Metadata-Version: 2.1
Name: openpdi
Version: 0.2.3
Summary: A library for working with data submitted to the PDI.
Home-page: https://github.com/OpenPDI/openpdi
Author: Joseph Kato
Author-email: joseph@jdkato.io
License: MIT
Description: 
        # OpenPDI [![Build Status](https://travis-ci.org/OpenPDI/openpdi.svg?branch=master)](https://travis-ci.org/OpenPDI/openpdi) [![code style](https://img.shields.io/badge/code%20style-black-%23000.svg)](https://github.com/OpenPDI/openpdi) [![DOI](https://zenodo.org/badge/153943607.svg)](https://zenodo.org/badge/latestdoi/153943607) [![PyPI - Python Version](https://img.shields.io/pypi/pyversions/openpdi)](https://pypi.org/project/openpdi/)
        
        OpenPDI is an unofficial effort to document and standardize data submitted to
        the [Police Data Initiative][3] (PDI).

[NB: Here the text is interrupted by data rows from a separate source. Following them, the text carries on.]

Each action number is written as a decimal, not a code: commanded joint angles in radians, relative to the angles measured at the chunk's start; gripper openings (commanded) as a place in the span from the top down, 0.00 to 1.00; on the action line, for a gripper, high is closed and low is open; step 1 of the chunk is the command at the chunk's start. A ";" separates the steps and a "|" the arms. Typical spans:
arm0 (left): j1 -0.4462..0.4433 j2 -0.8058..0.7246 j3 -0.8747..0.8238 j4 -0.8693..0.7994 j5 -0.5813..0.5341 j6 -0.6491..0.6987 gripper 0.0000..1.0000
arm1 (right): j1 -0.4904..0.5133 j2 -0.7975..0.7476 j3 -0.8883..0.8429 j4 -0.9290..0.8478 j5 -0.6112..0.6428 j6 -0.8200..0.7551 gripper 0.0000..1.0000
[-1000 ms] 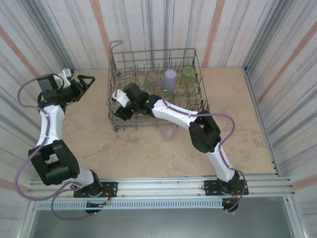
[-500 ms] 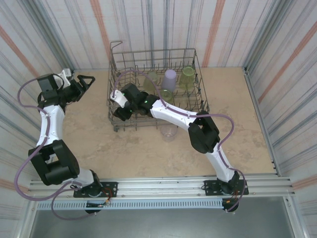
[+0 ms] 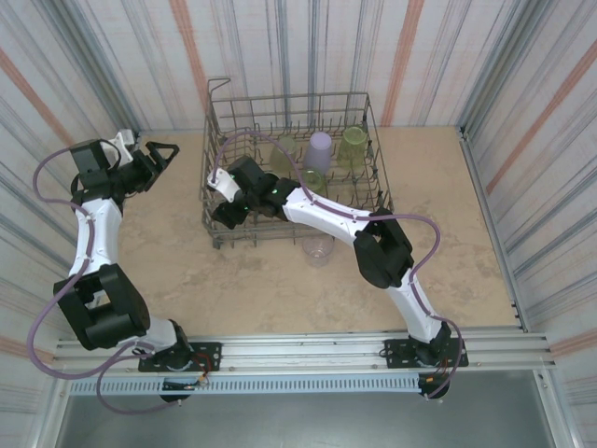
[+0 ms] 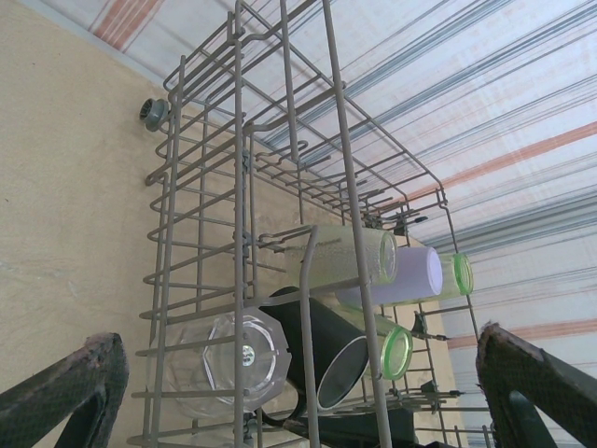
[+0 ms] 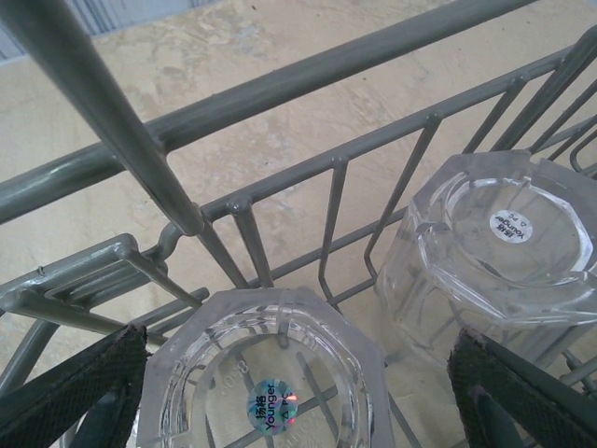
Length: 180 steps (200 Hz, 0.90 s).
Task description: Load the cups into the dish rack
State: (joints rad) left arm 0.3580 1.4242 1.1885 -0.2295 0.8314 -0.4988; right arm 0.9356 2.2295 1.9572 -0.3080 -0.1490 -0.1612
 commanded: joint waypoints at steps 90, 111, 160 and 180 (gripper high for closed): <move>-0.012 -0.034 -0.009 0.001 0.011 0.004 0.01 | -0.018 -0.158 -0.166 0.012 -0.010 0.031 0.01; -0.013 -0.034 -0.005 -0.008 0.004 0.011 0.01 | -0.031 -0.179 -0.184 0.022 -0.009 0.042 0.01; -0.012 -0.049 0.001 -0.027 -0.025 0.005 0.01 | -0.063 -0.240 -0.211 0.014 0.016 0.083 0.01; -0.012 -0.070 0.001 -0.039 -0.060 0.016 0.01 | -0.087 -0.276 -0.239 0.009 0.004 0.131 0.01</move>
State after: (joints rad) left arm 0.3515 1.4147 1.1873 -0.2398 0.8097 -0.4980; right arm 0.8730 2.0438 1.7485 -0.2817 -0.1493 -0.1032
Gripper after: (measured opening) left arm 0.986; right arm 0.989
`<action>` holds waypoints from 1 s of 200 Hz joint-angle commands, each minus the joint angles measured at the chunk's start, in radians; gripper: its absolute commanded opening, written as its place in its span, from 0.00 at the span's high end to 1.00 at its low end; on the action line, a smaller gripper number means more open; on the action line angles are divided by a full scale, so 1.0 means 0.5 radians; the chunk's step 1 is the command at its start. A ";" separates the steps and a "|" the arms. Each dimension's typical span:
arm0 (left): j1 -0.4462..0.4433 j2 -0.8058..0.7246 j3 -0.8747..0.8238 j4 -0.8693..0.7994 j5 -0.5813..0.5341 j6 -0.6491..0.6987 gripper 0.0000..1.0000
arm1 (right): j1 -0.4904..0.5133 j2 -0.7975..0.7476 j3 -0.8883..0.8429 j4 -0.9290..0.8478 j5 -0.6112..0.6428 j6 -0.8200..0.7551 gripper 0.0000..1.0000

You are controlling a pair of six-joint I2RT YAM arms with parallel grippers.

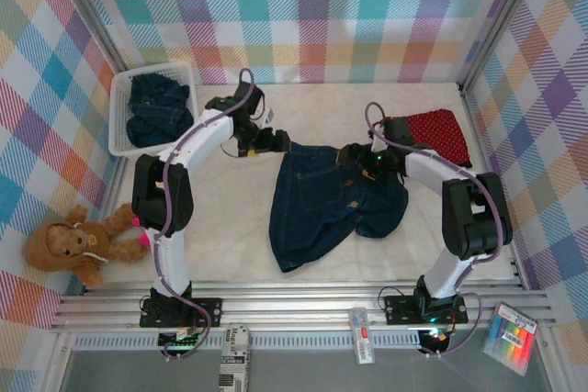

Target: Fold and stack the skirts

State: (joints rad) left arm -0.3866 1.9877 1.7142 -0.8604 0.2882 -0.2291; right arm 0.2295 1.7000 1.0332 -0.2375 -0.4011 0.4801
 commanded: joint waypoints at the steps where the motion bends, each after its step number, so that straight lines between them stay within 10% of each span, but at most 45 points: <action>1: -0.092 -0.030 -0.130 0.046 -0.191 -0.309 0.13 | 0.103 0.035 -0.034 0.001 -0.025 0.125 0.00; 42: -0.123 0.046 -0.413 0.101 -0.261 -0.563 0.35 | 0.381 0.178 -0.061 0.396 -0.094 0.957 0.05; 104: -0.026 0.585 0.164 0.106 -0.305 -0.370 0.57 | 0.783 -0.081 -0.093 0.474 0.599 1.452 0.01; 173: -0.131 1.564 1.869 -0.162 0.326 -0.077 0.53 | 0.581 -0.367 -0.281 0.241 0.931 1.133 0.01; 200: -0.142 1.456 1.972 -0.207 0.413 -0.045 0.42 | 0.336 -0.354 -0.246 0.313 0.702 0.712 0.01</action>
State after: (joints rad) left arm -0.4328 2.7552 2.6545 -0.8642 0.4019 -0.2989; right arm 0.4881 1.5433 0.8963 -0.0837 0.0109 1.0485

The goal is to make the data more accessible
        by addressing a number of issues related to a lack of
        standardization&mdash;namely,
        
        - **File types**: While some agencies make use if the
          [Socrata Open Data API](https://dev.socrata.com/), many provide their data
          in raw `.csv`, `.xlsx`, or `.xls` files of varying structures.
        - **Column names**: Many columns that represent the same data (e.g., the race
          police officer) are named differently across departments, cities, and states.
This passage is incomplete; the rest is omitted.